Write once, deploy everywhere: a framework that compiles a single codebase to WeChat Mini Programs, web, React Native, and seven other platforms.

Mindmap

mindmap
  root((Taro))
    What it does
      Single codebase
      Multi-platform deploy
      Code transformation
    Supported platforms
      WeChat Mini Programs
      Web and H5
      React Native
      Other mini programs
    How it works
      React or Vue syntax
      Compiler transforms code
      Plugin architecture
    Use cases
      Chinese market apps
      Code duplication reduction
      Cross-platform products
    Tech stack
      TypeScript
      Node.js
      npm CLI

Things people build with this

USE CASE 1

Build a shopping app that runs on WeChat Mini Program, web, and iOS/Android simultaneously from one codebase.

USE CASE 2

Reduce maintenance burden by consolidating duplicate logic spread across separate WeChat and web projects into a single Taro app.

USE CASE 3

Launch a product across multiple Chinese mini-program platforms (Alipay, ByteDance, JD, Baidu, QQ) without rewriting for each.

USE CASE 4

Create a cross-platform mobile and web experience using familiar React or Vue syntax without learning platform-specific APIs.

Tech stack

TypeScriptReactVueNervReact NativeNode.jsnpm

Getting it running

Difficulty · moderate Time to first run · 30min

Requires Node.js/npm and understanding of the framework's CLI tooling to compile to target platforms.

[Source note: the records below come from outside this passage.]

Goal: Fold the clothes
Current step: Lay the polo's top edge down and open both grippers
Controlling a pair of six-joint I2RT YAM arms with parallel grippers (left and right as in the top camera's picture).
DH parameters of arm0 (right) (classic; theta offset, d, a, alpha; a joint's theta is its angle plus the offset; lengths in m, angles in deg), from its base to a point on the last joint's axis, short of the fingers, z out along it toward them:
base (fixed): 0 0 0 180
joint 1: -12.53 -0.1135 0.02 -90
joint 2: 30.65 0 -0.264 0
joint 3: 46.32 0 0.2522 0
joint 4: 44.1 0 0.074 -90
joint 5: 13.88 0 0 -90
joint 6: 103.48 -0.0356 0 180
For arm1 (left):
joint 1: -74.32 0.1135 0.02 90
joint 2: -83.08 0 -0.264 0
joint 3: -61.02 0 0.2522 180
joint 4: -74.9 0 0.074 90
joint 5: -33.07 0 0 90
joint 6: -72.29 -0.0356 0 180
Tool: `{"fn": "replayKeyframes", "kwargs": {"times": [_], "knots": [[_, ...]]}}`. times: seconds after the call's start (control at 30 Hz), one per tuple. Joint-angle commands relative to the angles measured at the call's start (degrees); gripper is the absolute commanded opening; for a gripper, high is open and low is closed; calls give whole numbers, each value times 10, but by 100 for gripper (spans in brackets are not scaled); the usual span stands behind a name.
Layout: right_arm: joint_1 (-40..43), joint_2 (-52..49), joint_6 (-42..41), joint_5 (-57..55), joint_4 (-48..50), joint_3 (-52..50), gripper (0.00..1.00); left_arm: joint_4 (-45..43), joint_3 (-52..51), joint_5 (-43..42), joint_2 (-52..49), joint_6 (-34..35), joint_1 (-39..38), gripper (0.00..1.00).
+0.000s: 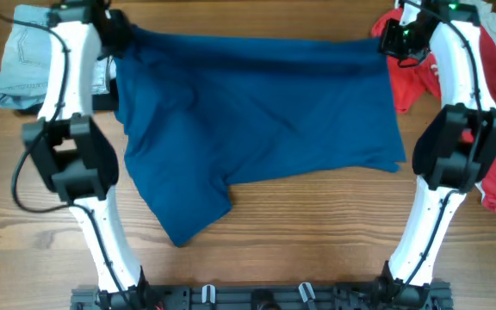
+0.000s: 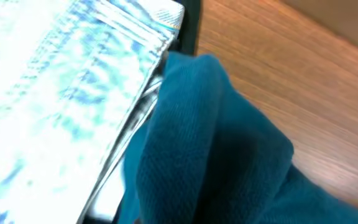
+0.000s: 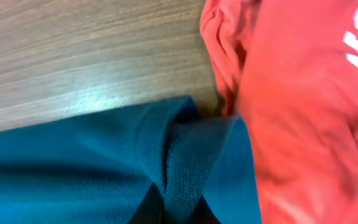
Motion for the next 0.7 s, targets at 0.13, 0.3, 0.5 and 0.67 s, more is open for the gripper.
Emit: {"fn": "replayKeyframes", "kwargs": {"times": [0.13, 0.3, 0.5, 0.67], "knots": [[28, 28, 26, -2, -43, 6, 5, 101, 5, -10, 53, -1, -8, 4], [34, 28, 42, -2, -42, 6, 6, 210, 5, -8, 53, -1, -16, 4], [34, 27, 57, -11, -66, 4, 6, 247, -53, -7, 51, -1, -14, 4], [35, 27, 58, -53, -130, 2, 6, 248, -113, -6, 51, -1, -13, 4]]}}
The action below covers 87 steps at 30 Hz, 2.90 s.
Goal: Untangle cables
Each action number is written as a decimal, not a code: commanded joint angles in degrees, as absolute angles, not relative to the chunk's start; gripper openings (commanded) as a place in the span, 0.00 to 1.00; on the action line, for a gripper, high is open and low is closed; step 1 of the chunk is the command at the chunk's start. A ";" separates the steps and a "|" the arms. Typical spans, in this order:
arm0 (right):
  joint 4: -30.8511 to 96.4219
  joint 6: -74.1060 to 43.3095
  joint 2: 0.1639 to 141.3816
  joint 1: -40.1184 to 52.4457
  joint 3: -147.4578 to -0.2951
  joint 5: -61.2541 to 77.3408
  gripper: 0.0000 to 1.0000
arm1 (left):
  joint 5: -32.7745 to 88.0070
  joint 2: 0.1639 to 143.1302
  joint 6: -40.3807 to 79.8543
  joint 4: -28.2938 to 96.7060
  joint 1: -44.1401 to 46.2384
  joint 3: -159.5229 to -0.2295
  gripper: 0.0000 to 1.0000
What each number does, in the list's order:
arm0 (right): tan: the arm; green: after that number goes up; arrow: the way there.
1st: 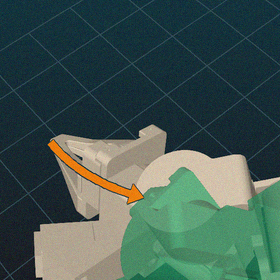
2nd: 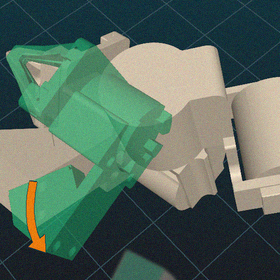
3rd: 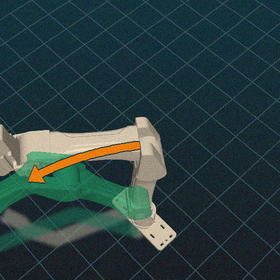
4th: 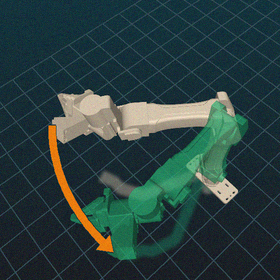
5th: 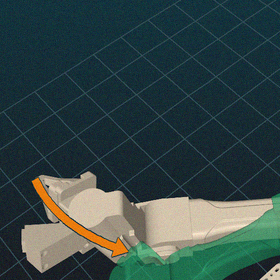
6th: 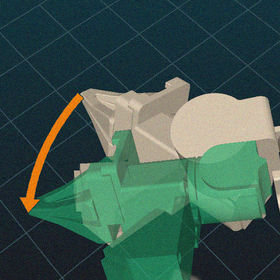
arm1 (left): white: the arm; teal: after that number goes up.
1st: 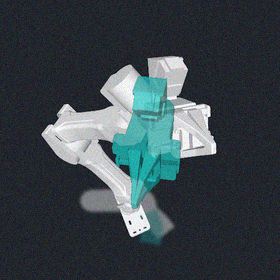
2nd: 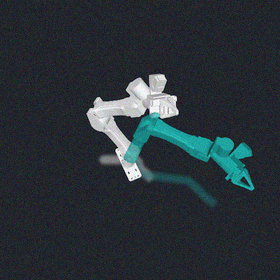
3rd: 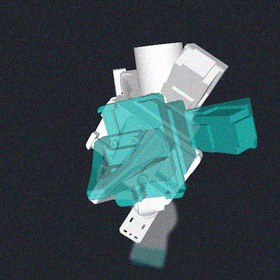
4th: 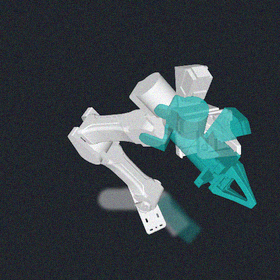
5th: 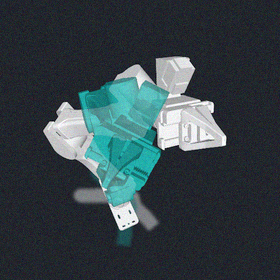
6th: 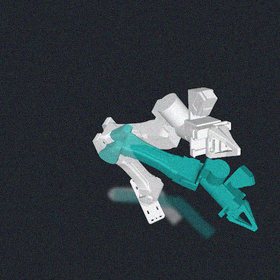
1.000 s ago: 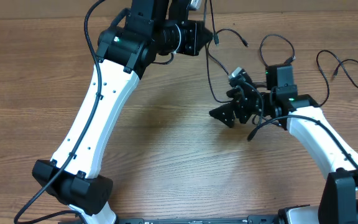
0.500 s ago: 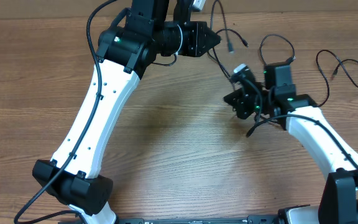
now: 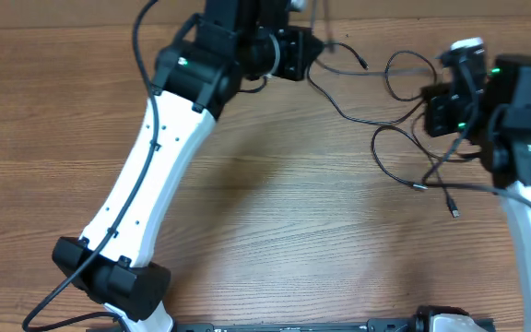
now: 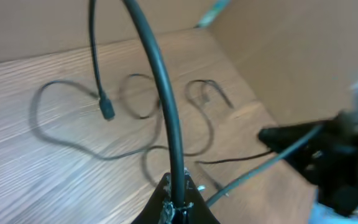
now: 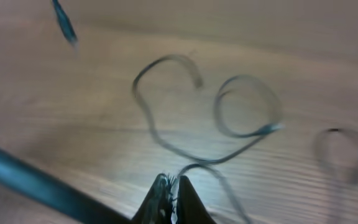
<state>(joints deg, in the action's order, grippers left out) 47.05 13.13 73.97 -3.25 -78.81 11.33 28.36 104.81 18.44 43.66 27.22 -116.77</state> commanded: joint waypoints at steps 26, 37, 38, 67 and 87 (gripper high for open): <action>66.24 -18.37 68.40 -43.31 -89.60 -11.00 0.04 | 36.03 124.09 9.65 27.53 50.28 -118.26 0.04; 60.05 -20.86 80.12 -48.90 -82.85 -7.18 0.04 | 29.41 129.45 7.46 28.99 53.95 -118.24 0.04; 59.35 -21.04 80.97 -48.99 -82.30 -7.20 0.04 | 29.47 130.15 7.46 29.36 53.65 -118.24 0.04; 53.67 -20.99 93.89 -56.14 -79.79 -4.64 0.04 | 31.57 138.87 6.81 30.30 53.89 -118.26 0.95; 52.77 -20.56 93.89 -50.09 -79.79 -3.25 1.00 | 27.97 138.63 2.42 47.51 47.11 -134.69 1.00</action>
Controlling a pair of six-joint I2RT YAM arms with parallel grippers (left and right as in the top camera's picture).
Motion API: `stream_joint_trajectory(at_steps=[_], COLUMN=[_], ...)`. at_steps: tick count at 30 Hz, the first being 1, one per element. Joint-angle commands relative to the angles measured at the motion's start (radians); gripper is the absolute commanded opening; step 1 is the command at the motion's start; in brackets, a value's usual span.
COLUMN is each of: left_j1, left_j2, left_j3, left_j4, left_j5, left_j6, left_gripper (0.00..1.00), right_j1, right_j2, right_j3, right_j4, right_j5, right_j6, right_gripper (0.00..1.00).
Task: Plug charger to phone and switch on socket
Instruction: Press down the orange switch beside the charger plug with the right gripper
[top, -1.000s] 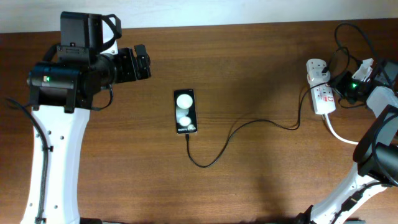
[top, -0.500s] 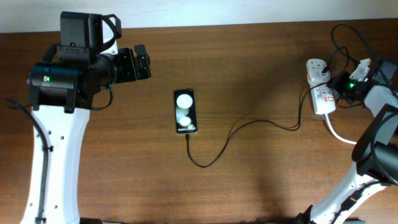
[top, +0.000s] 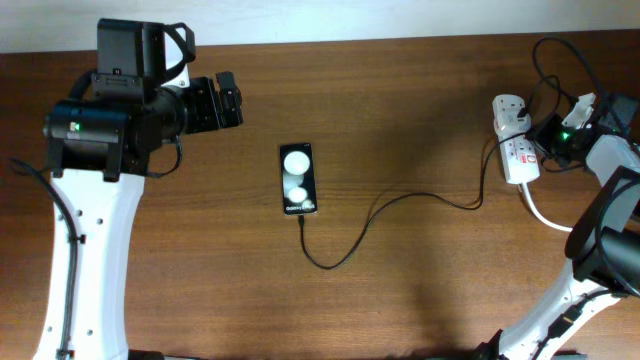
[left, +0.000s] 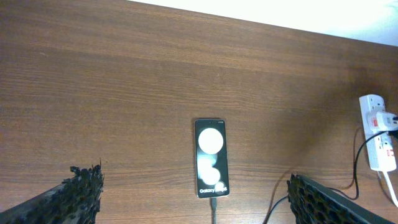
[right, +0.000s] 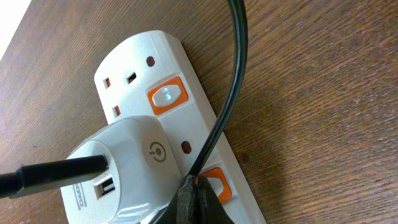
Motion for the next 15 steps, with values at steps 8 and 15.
stream_joint_trajectory(at_steps=[8,15], left_j1=[0.003,0.003], left_j2=[-0.009,-0.009], left_j3=[0.009,0.009], left_j4=[0.001,0.001], left_j5=[-0.007,-0.007], left_j6=[0.005,0.005], left_gripper=[0.99,0.99], right_j1=[0.085,0.035], right_j2=[0.060,0.054], right_j3=[-0.030,-0.007], right_j4=[-0.062,-0.011], right_j5=[-0.062,-0.019], right_j6=[0.023,0.029], right_gripper=[0.04,0.04])
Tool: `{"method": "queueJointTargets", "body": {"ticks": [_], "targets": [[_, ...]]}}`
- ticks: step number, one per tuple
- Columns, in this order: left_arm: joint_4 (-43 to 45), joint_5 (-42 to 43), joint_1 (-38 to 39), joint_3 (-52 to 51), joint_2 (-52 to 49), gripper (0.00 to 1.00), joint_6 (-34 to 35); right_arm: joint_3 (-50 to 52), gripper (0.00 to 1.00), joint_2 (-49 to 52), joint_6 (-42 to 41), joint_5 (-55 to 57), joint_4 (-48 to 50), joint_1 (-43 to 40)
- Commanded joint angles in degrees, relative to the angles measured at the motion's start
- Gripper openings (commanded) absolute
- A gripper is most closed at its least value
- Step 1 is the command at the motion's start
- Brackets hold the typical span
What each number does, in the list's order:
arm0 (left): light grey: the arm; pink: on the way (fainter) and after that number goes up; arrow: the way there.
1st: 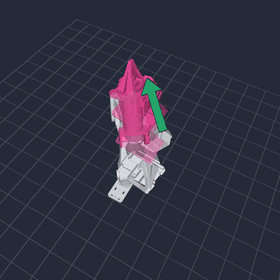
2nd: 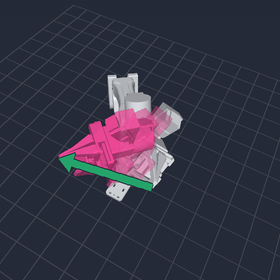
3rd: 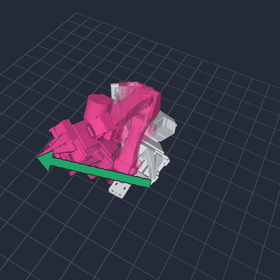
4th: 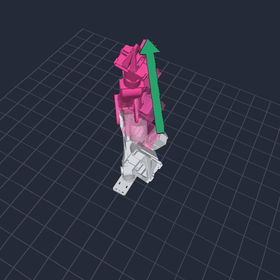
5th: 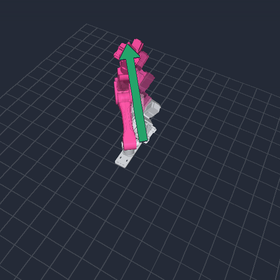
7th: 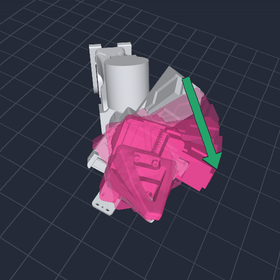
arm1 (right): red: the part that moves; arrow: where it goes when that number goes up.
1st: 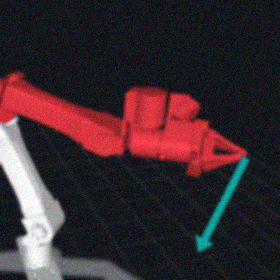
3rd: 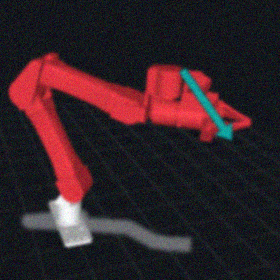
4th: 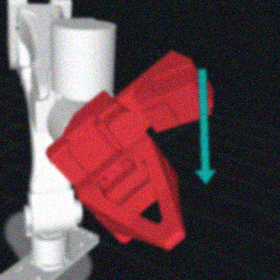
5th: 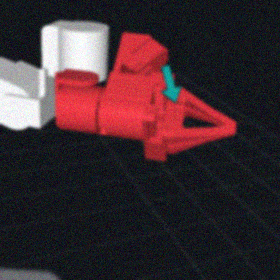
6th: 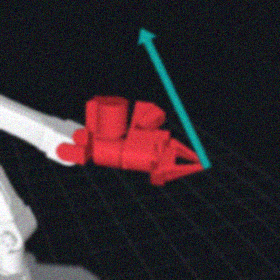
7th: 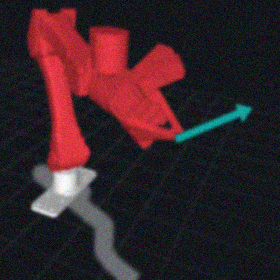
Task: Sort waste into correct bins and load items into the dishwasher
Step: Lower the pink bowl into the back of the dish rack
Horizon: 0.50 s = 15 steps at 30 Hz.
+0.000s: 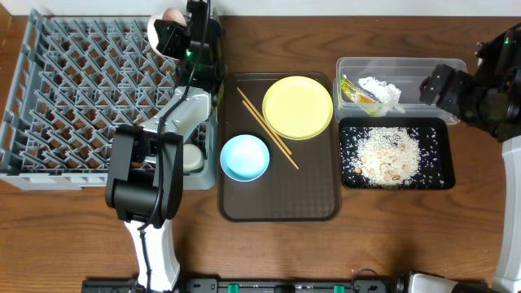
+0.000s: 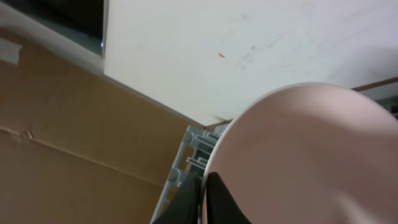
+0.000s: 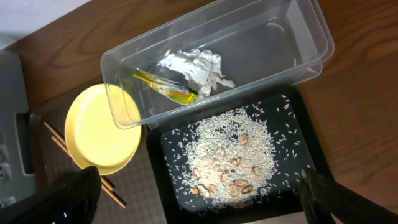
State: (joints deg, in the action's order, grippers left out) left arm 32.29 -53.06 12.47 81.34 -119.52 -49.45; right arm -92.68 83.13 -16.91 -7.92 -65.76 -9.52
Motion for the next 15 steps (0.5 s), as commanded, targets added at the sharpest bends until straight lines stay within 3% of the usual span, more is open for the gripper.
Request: {"method": "queueJointTargets", "body": {"ticks": [1, 15], "targets": [[0.13, 1.03, -0.48, 0.52, -0.72, 0.07, -1.62, 0.2, 0.99, 0.24, 0.46, 0.2, -0.07, -0.26], [0.11, 2.36, -1.7, 0.52, -0.74, 0.07, -4.74, 0.2, 0.99, 0.24, 0.46, 0.2, -0.07, -0.26]]}}
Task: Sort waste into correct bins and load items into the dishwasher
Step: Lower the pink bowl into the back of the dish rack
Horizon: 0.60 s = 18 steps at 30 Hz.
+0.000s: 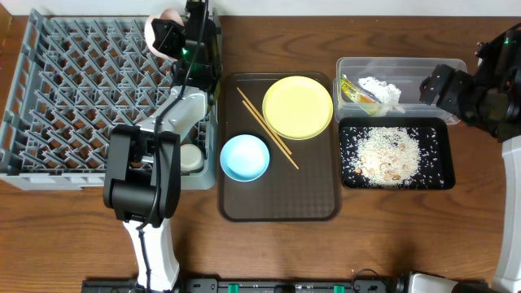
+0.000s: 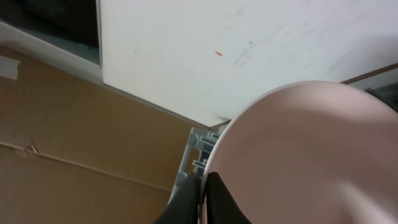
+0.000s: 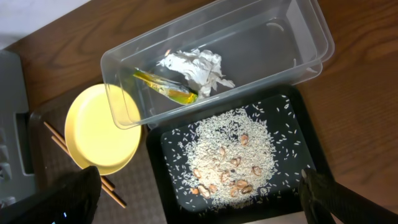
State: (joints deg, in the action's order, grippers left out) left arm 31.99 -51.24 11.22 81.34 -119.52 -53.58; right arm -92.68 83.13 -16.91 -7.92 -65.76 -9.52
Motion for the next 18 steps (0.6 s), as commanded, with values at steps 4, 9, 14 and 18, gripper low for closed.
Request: {"method": "queueJointTargets", "body": {"ticks": [4, 9, 14, 18], "targets": [[0.0, 1.11, -0.44, 0.28, -0.74, 0.07, -0.61, 0.2, 0.99, 0.24, 0.46, 0.2, -0.07, -0.26], [0.0, 1.09, -0.46, -0.92, -0.74, 0.07, -0.61, 0.2, 0.99, 0.24, 0.46, 0.2, -0.07, -0.26], [-0.04, 1.05, -0.44, -1.51, -0.74, 0.07, -0.59, 0.2, 0.99, 0.24, 0.46, 0.2, -0.04, -0.26], [-0.07, 1.07, -0.44, -1.64, -0.74, 0.07, -0.59, 0.2, 0.99, 0.24, 0.46, 0.2, -0.07, -0.28]]}}
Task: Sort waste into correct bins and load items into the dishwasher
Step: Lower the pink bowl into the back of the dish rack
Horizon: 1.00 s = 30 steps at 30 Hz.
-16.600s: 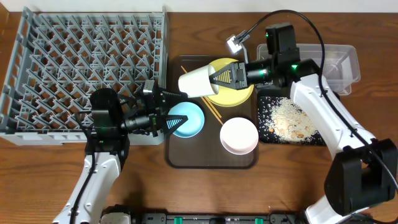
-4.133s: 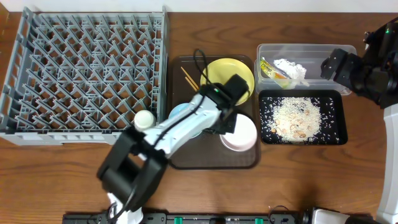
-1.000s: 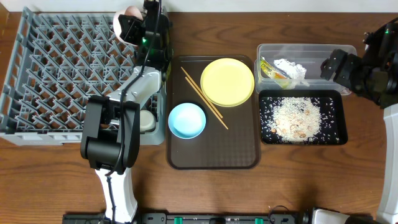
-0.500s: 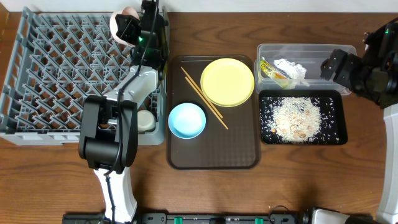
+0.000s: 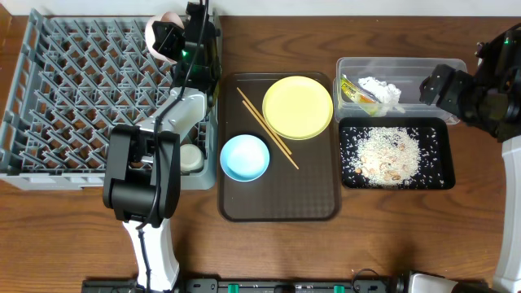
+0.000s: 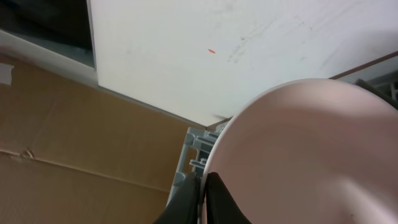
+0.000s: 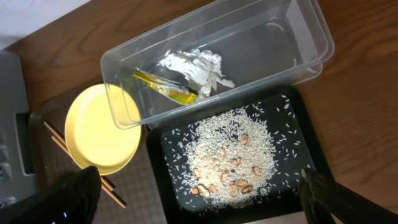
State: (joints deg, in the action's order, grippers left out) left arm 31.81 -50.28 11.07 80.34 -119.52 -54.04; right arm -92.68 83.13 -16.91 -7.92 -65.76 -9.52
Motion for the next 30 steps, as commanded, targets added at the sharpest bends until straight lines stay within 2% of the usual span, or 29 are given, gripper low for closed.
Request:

Open-source framework available under the MIT License, allowing free use, modification, and distribution for any purpose including commercial.

In plain English

Taro is an open-source framework that lets developers write a single codebase and deploy it across multiple platforms simultaneously, including WeChat Mini Programs, JD Mini Programs, Baidu Mini Programs, Alipay Mini Programs, ByteDance Mini Programs, QQ Mini Programs, standard web browsers (H5), and React Native mobile apps. The core problem it solves is the explosion of duplicated code: before tools like Taro, a company that needed its app to run on WeChat and the web would have to build and maintain two entirely separate projects. Taro works by letting developers write components using familiar frameworks such as React, Vue, or the custom Nerv library. Under the hood, Taro's compiler transforms that shared code into the native format each target platform expects. So one component you write in React syntax gets converted into a WeChat Mini Program component, a Vue-compatible H5 page, or a React Native screen, depending on the build target you choose. The project uses a plugin architecture so new platforms or custom transformations can be added without rewriting the core. You would reach for Taro when building a product that needs to reach Chinese mini-program ecosystems alongside a web or mobile presence, a common situation for apps targeting Chinese consumers. It is also useful for any team that finds itself maintaining near-identical logic in multiple codebases and wants to unify them. The tech stack is TypeScript at its core, with compilers targeting JavaScript environments of each supported platform. It is installed and managed via the npm package @tarojs/cli and runs on Node.js.

Copy-paste prompts

Prompt 1
How do I set up a new Taro project that targets both WeChat Mini Programs and web browsers?
Prompt 2
Show me how to write a Taro component in React that will compile correctly for both H5 and React Native targets.
Prompt 3
What's the best way to handle platform-specific code in Taro when I need different behavior for WeChat vs. web?
Prompt 4
How do I add a custom platform or transformation plugin to Taro's compiler?
Prompt 5
Walk me through deploying a Taro app to WeChat Mini Program and testing it in the WeChat developer tools.
Open on GitHub → Explain another repo

Generated 2026-05-18 · Model: sonnet-4-6 · Verify against the repo before relying on details.